Many people come to the Iowa State Fair for Midway rides and games; they want to taste every type of food-on-a-stick that you can imagine and sample craft beers, and of course enjoy big-name musical entertainment such as KISS, Steven Tyler, and Lady Antebellum at the Grandstand. However, it is a fact that agricultural and industrial education is an important mission of the Iowa State Fair, providing a strong backdrop to everything you will experience on the fairgrounds. The Iowa State Fair is also “America’s classic state fair,” the biggest event in Iowa, and one of the oldest and largest agricultural and industrial expositions in the country. In 1987, it was named to the National Register of Historic Places. The Iowa State Fair is also the largest art show in the state, featuring fine art, handmade crafts, visual arts, and performing arts. Art is one of the main reasons that John and I visit the Iowa State Fair. Our son, David, and I have both entered our crafts into competition at past fairs, earning a few ribbons, and my success at the Fair is what propelled me to begin selling handmade goods.
But I’m straying from our story. It was a hot and humid day outdoors—typical Iowa State Fair weather—with a sweltering 100 degrees inside Pioneer Hall. We rewarded ourselves for braving the hill with an icy hand-squeezed lemonade.
Then we visited one of our favorite spots, where artisans Jeff and Marlys Sowers of Pinicon Farm Crafts demonstrate the art of hand-coopered Shaker-style boxes and woven baskets. Jeff does the woodwork, while Marlys does the weaving.
Last year I purchased a two-section Shaker-style carrier, perfect for carrying spools of thread, buttons and my needle book from one location to another inside our home.

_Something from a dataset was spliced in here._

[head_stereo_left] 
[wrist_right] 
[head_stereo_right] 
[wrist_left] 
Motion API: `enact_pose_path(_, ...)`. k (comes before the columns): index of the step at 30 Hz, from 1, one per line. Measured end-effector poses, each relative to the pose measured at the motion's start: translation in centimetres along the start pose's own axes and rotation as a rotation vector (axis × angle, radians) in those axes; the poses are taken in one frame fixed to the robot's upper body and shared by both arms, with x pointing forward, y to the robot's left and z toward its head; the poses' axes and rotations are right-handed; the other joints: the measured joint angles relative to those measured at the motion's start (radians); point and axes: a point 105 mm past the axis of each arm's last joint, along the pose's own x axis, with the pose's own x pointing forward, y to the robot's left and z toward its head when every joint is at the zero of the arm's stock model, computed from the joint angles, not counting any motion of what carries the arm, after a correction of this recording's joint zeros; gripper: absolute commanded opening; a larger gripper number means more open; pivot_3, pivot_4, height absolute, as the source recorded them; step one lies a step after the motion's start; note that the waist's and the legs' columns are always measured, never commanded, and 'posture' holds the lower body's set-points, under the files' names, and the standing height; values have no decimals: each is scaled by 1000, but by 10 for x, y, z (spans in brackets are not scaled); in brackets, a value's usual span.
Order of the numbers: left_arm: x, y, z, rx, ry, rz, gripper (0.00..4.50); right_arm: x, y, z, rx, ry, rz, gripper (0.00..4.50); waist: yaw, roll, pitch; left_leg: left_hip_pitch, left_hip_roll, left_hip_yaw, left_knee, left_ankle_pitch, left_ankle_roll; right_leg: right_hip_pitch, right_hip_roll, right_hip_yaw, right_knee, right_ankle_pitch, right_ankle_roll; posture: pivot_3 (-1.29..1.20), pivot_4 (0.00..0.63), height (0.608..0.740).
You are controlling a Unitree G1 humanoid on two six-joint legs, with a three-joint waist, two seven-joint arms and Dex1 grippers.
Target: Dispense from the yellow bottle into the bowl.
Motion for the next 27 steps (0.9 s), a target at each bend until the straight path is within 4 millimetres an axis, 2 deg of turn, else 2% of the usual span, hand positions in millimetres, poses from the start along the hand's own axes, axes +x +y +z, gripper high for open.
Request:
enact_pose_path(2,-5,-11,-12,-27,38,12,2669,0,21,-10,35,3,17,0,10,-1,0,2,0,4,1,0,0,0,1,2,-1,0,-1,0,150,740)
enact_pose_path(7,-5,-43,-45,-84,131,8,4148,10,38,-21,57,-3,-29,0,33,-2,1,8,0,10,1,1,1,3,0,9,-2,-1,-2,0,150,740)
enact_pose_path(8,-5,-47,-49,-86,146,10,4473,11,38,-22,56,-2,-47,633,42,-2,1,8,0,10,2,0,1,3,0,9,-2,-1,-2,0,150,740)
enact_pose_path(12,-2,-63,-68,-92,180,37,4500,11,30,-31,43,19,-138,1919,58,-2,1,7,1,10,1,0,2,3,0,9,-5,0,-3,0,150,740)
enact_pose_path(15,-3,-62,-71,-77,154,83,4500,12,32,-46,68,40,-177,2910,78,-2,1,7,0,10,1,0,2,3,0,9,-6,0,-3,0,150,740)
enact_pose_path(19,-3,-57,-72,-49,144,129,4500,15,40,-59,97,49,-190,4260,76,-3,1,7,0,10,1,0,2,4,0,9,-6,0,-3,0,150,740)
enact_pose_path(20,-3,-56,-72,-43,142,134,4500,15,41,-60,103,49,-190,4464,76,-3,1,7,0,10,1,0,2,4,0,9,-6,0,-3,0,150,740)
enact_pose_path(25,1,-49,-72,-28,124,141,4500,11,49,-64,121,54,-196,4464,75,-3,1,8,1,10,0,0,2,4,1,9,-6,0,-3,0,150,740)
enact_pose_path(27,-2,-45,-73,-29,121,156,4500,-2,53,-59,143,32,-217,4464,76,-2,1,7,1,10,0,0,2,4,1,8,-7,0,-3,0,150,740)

This year I bought the jewelry basket shown below that was made by Marlys over two molds, woven with cane. The staves are made of reed, the knob is bone ivory, and the cherry wood was turned by Jeff. When I asked Marlys how long it takes to weave such a basket, she told me it takes about 16 hours, plus another few hours for her husband to turn the wood and the entire basket to be dipped in a polyurethane glaze to preserve it.
Always a highlight of our visit to the Pioneer Building is the 1920s-style newspaper and print shop that is set up against one wall. For a fee, you can have a flier printed for you.
After we toured Pioneer Hall, we walked down the hill to the Varied Industries Building, where the Iowa Farm and Food Sandscape was still being built.
Upstairs, you’ll always find the Fabric and Threads exhibition. When we first moved to Des Moines, the exhibition was held beneath the Grandstand, but it eventually outgrew that space and relocated. The new space easily accommodates competitive quilts and other items such as needle arts, crochet, knitting, weaving and sewing. There is even a room dedicated to a sew-in every day from 9:00 a.m. to 9:00 p.m., where quilts are sewn for children with special needs. The Fabric and Threads items I especially enjoyed are shown below.
Every year that John and I visit the Iowa State Fair, we are never able to see everything that it offers. To do so, I suspect, would take more than the 11 days the Fair is held. Not even the families who camp on the edge of the fairgrounds, making the State Fair their annual family vacation, experience all there is to see and do. At the end of the day, our feet are sore, but our hearts and heads are filled with the sights, sounds, and scents of the Fair. And next year, of course, you know that we’ll be back.